La contrapartida es una menor libertad de decisión. El inversor ya no selecciona cada empresa y debe abonar una capa adicional de comisiones de gestión y de rendimiento. También es necesario evaluar el acceso del gestor de coinversiones, su proceso de selección y su capacidad para evitar la selección adversa.

No obstante, un fondo puede resultar más adecuado para las gestoras de inversión más pequeñas. Puede ser preferible pagar por un análisis profesional de las operaciones que buscar operaciones aparentemente sin comisiones, sin disponer del personal, los sistemas o los mecanismos de gobernanza necesarios para evaluarlas adecuadamente.

Cómo es el buen gobierno

La política de coinversión debe acordarse antes de que surja una oportunidad interesante. En ella deben definirse los sectores y las zonas geográficas permitidos, los límites de posición, los requisitos de rentabilidad, los niveles de apalancamiento admisibles y las circunstancias en las que sea obligatorio realizar una diligencia debida jurídica o comercial externa.

Los comités de inversión deben contar con la independencia suficiente para poner en tela de juicio el entusiasmo que pueda generar un patrocinador de prestigio o una asignación aparentemente exclusiva. Un plazo ajustado no debe convertirse en una excusa para rebajar los criterios de selección. Cuando la información disponible sea insuficiente, la decisión correcta puede ser rechazar la propuesta.

La estructura jurídica también requiere atención. Los inversores deben comprender los derechos de voto, los derechos de información, las restricciones de transferencia, las cláusulas de dilución, las condiciones de salida y los gastos asignados al vehículo de coinversión. Por lo general, los inversores minoritarios no pueden decidir cuándo se vende una empresa, incluso cuando su capital se ha mantenido durante más tiempo del previsto.

La presentación de informes debe continuar tras el cierre de la operación. Es necesario evaluar el rendimiento en relación con el análisis de viabilidad original, documentando claramente los cambios en el apalancamiento, los resultados operativos y los supuestos de valoración.

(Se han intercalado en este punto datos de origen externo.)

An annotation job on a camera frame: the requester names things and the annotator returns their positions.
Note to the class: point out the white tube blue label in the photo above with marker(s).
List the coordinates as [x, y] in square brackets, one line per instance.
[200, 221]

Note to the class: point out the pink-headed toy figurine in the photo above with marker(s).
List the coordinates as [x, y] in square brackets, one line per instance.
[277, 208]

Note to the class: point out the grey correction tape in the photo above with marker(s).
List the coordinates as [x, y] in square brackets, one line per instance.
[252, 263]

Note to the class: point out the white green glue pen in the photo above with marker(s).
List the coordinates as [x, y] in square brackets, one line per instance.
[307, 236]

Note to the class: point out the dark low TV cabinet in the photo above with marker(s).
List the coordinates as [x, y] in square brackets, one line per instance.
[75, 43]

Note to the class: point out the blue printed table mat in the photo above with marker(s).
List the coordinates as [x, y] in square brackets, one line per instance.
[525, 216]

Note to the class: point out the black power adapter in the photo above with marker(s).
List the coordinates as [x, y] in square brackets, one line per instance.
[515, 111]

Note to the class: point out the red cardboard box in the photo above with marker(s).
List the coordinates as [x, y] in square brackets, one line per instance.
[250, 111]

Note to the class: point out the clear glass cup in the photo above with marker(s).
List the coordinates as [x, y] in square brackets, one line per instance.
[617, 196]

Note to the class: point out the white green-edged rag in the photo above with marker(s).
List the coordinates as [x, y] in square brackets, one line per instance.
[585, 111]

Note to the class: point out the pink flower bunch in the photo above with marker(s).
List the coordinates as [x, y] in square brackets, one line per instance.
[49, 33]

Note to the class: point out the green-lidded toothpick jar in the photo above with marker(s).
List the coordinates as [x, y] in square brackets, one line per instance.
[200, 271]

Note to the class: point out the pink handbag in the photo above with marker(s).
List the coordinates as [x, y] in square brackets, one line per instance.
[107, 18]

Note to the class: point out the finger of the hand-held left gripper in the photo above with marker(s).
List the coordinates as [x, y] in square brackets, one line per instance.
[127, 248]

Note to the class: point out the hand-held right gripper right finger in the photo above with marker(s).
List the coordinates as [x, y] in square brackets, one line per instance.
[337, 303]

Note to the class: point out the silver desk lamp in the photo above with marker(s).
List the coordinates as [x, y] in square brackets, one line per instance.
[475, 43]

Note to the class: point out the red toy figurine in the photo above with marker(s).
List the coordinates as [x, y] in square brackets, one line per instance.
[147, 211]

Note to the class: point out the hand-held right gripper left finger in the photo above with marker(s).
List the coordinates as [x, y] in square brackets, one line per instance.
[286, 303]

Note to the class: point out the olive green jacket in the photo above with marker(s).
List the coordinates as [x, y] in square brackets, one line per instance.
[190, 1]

¿A quién se dirige «Who Is Co-Investing»?

La coinversión resulta más fiable para los inversores que ya cuentan con un programa diversificado en los mercados privados, relaciones consolidadas con gestores de alta calidad y capital suficiente para diversificar su exposición a través de múltiples operaciones. Además, necesitan un equipo capaz de reaccionar con rapidez sin dejar de lado el análisis independiente.

Puede que no sea la opción más adecuada para los inversores que se inician en el capital riesgo, aquellos con liquidez limitada o quienes esperan que las operaciones directas les proporcionen un acceso fácil a rendimientos superiores. Un fondo diversificado suele ser un punto de partida más adecuado, ya que distribuye el riesgo asociado al gestor y a las empresas, al tiempo que permite al inversor familiarizarse con el comportamiento de los flujos de caja del mercado privado.

Las «family offices» que cuentan con una auténtica experiencia en el sector pueden tener una ventaja adicional, pero no hay que confundir la experiencia operativa con la capacidad de inversión. Conocer un sector no elimina la necesidad de analizar la valoración, el apalancamiento, la gobernanza y el riesgo de salida.

La coinversión puede reducir las comisiones y ofrecer a los inversores un control más deliberado sobre la construcción de la cartera, pero también transfiere una mayor responsabilidad a la oficina de inversiones. Sus ventajas son mayores cuando el acceso se sustenta en una evaluación independiente de la viabilidad de las operaciones, un dimensionamiento disciplinado de las posiciones y una planificación realista de la liquidez. Si se utiliza de forma selectiva, puede complementar una asignación diversificada en capital riesgo. Si se utiliza principalmente como fuente de operaciones baratas o exclusivas, puede convertir el control aparente en un riesgo concentrado.